▶ _Your objective_
Every line below that contains "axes" is to be copied.
[Material provided]
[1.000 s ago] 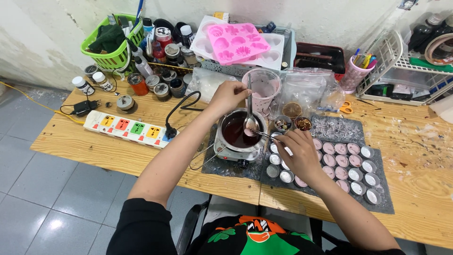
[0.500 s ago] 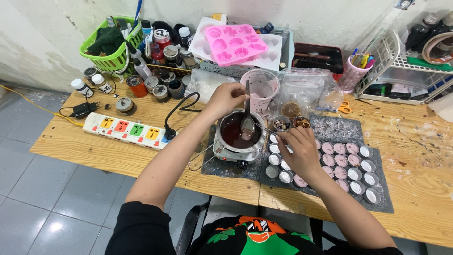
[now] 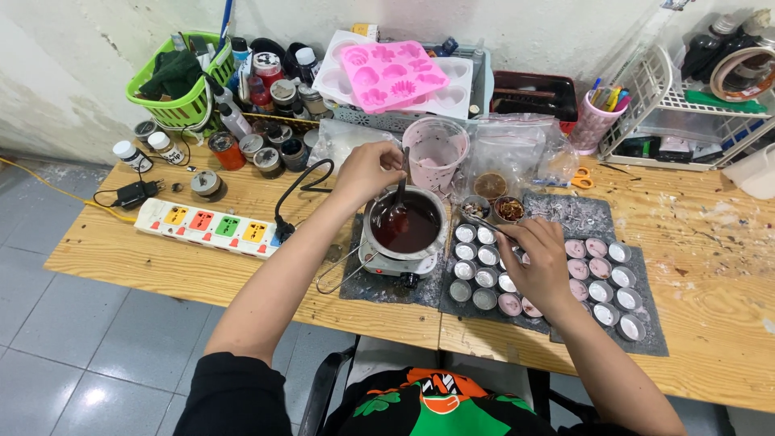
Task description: Melt wax in a small pot and prepare small tea light candles.
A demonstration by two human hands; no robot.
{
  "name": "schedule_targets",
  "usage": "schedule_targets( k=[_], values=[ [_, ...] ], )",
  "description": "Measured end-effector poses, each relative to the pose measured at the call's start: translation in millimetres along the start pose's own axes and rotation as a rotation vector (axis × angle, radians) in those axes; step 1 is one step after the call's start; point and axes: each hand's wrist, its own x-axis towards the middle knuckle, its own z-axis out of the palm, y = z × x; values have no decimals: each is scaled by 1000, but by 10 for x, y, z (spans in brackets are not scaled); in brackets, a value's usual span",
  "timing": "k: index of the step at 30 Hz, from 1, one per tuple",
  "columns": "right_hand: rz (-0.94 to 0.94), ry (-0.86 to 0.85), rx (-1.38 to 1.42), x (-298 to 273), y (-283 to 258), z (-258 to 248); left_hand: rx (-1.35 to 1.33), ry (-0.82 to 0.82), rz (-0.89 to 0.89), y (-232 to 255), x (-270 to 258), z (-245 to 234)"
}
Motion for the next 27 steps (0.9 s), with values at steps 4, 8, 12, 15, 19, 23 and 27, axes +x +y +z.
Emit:
schedule_targets(
  k=[4,8,12,15,19,23,27],
  values=[
    [30,-4,16,-49,37,-3,-42,18,47,-133,26,35],
    [45,4,48,-26,5,-11,-164,4,43,-200,48,1],
    [80,30,80,-40,66,5,-114,17,82,-130,-16,-90],
    [106,20,34,-61,170,-36,-31,0,119,83,-158,-201],
    [152,7,31,-128,280,-84,175,-71,220,336,-345,-245],
    [154,-36,-20,-233,407,-48,467,-112,345,390,-459,-152],
    [117,-208,-90,-360,621,147,595,-127,417,476,-521,-91]
  ],
)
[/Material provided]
▶ _Output_
  "description": "Measured end-effector poses, each relative to the pose measured at the call's start: translation in millimetres along the start pose's own axes and rotation as a rotation vector (axis × angle, radians) in those axes; step 1 is one step after the call's start; point and axes: each hand's wrist, its own x-axis towards the middle knuckle, its own z-axis out of the palm, y = z × x; values have no decimals: each is scaled by 1000, but by 10 for x, y, z (spans in brackets are not scaled); in brackets, a value's usual span",
Motion for the next 27 steps (0.9 s), with values at steps 4, 8, 12, 15, 19, 23 and 27, axes +x +y +z.

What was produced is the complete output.